Hummus was first mentioned in a 13th-century Egyptian cookbook. Since then, everyone in that part of the world has tried to claim it as their own. Israelis see hummus as central to their culinary heritage (via Mizrahi Jews from the Levant and north Africa). As with much else in the Middle East, this territorial claim is divisive. In 2008, some Lebanese businessmen tried – and failed – to make hummus a protected food, like Greek feta cheese. Around the same time, piqued by what they saw as an Israeli hummus-grab, Lebanon pressed its chefs to create the largest hummus dish in the world.
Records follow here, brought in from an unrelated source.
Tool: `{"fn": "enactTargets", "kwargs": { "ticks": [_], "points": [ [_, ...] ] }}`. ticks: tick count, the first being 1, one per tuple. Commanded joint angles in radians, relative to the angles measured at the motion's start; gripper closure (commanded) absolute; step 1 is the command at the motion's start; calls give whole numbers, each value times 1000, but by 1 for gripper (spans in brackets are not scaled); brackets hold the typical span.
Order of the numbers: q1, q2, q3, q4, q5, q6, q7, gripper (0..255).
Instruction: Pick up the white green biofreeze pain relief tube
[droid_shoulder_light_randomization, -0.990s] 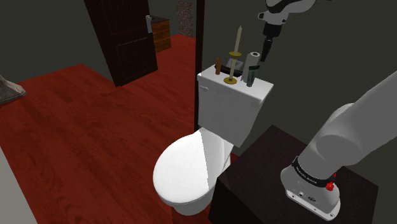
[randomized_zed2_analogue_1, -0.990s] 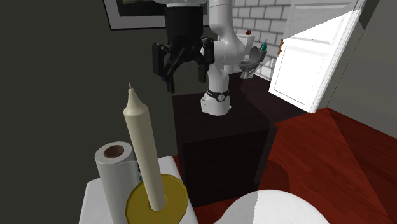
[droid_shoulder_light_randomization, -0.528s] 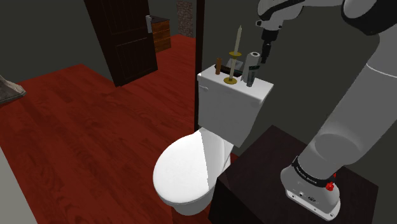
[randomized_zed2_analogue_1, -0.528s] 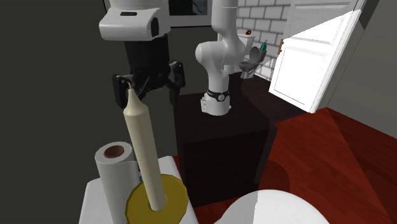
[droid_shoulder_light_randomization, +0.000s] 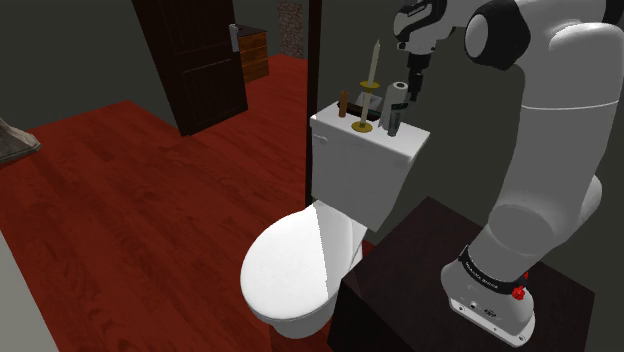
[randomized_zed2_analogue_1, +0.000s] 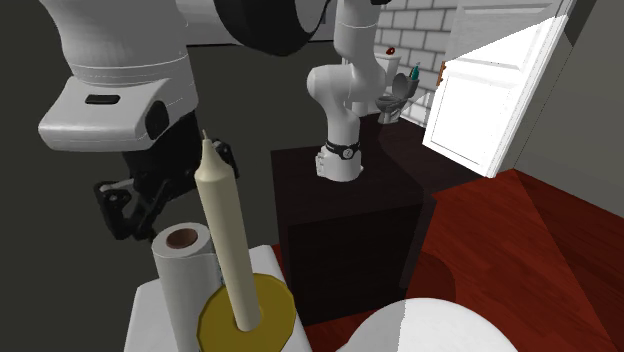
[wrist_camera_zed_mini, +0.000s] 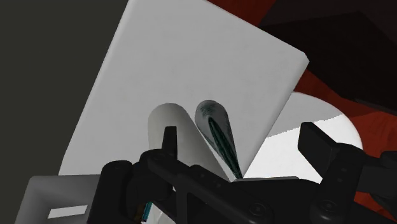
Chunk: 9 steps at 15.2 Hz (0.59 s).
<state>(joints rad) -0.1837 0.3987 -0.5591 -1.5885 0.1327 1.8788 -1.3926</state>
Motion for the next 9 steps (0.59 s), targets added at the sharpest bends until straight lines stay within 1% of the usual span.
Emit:
{"fn": "enactTargets", "kwargs": {
  "ticks": [1, 7, 9],
  "points": [
    [-20, 46, 7, 37, 16, 2, -23, 0],
    [-21, 69, 15, -13, 29, 72, -27, 0],
    [-22, 71, 16, -17, 31, 78, -28, 0]
  ]
}}
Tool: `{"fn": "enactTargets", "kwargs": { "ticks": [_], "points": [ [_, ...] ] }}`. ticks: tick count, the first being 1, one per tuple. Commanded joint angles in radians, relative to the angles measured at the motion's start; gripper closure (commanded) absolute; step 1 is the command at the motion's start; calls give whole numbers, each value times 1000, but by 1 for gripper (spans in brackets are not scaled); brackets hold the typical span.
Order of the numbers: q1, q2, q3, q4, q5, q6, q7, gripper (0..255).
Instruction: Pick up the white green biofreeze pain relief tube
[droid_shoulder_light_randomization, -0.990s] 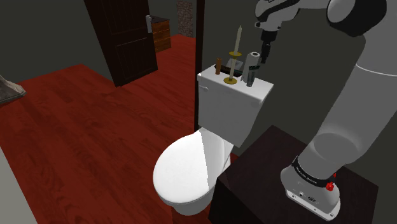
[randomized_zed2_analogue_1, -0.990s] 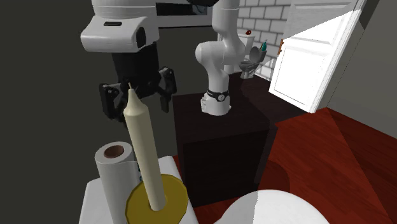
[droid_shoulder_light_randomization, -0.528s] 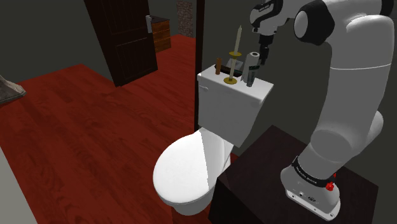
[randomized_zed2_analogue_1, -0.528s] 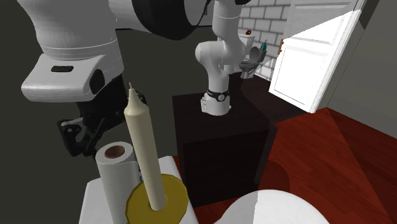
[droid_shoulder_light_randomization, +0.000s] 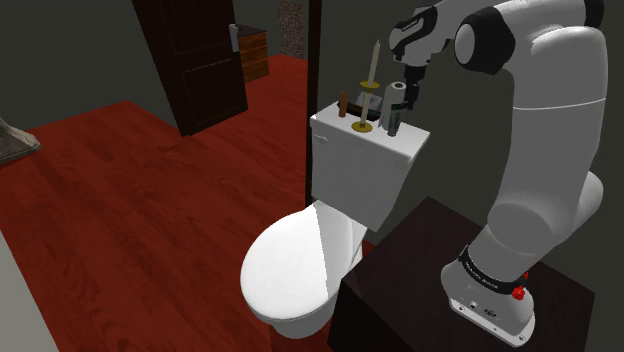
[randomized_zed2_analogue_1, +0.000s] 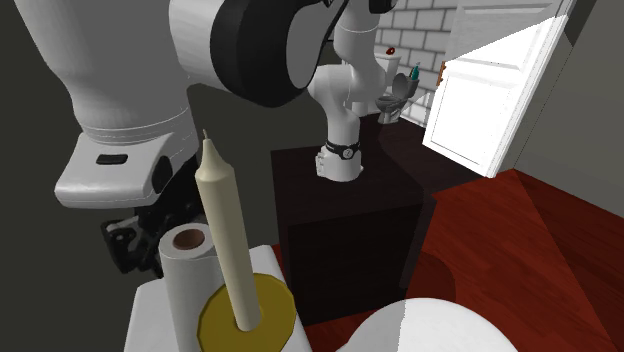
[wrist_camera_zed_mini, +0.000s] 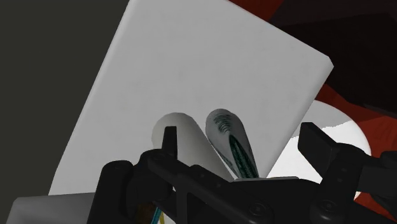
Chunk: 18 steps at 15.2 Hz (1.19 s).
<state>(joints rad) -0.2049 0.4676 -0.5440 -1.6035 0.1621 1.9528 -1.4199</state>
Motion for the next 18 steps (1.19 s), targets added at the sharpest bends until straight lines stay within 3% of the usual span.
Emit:
{"fn": "enactTargets", "kwargs": {
  "ticks": [1, 10, 18],
  "points": [
    [-1, 1, 0, -5, 1, 7, -1, 255],
    [-1, 2, 1, -2, 1, 4, -1, 255],
    [1, -28, -9, 65, -16, -89, 5, 255]
  ]
}}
And so began a yearly tit-for-tat competition that has become known as “the hummus wars”.
Despite these differences, everyone agrees on a few things: you need quality chickpeas, dry ones are best, soaked overnight, then boiled – with a spot of baking powder – until their shells fall off. Now add the other ingredients: tahini, garlic, oil, salt, pepper, lemon juice and a sprinkle of paprika. Blend together, and the hummus is ready to serve.
From there, you can experiment. The joy of hummus is that each place has its style. Israelis serve it hot with whole chickpeas huddled in the middle, like nesting chicks. In Cairo, roadside stalls mix hummus with foul – mashed fava beans – which adds complexity. Beiruti hummus is probably the most lavish; the dip is piled with delicate minced lamb or beef. And if you do not mind upsetting purists, you could add some pomegranate molasses, like they do at the Azkadenya restaurant in Amman.
And to complement your hummus: pickled peppers like the Levantines or good bread – pita or the thicker Turkish type. Just not carrots; “Westerners use carrots?!” wailed a Palestinian friend. At least the hummus itself was genuine.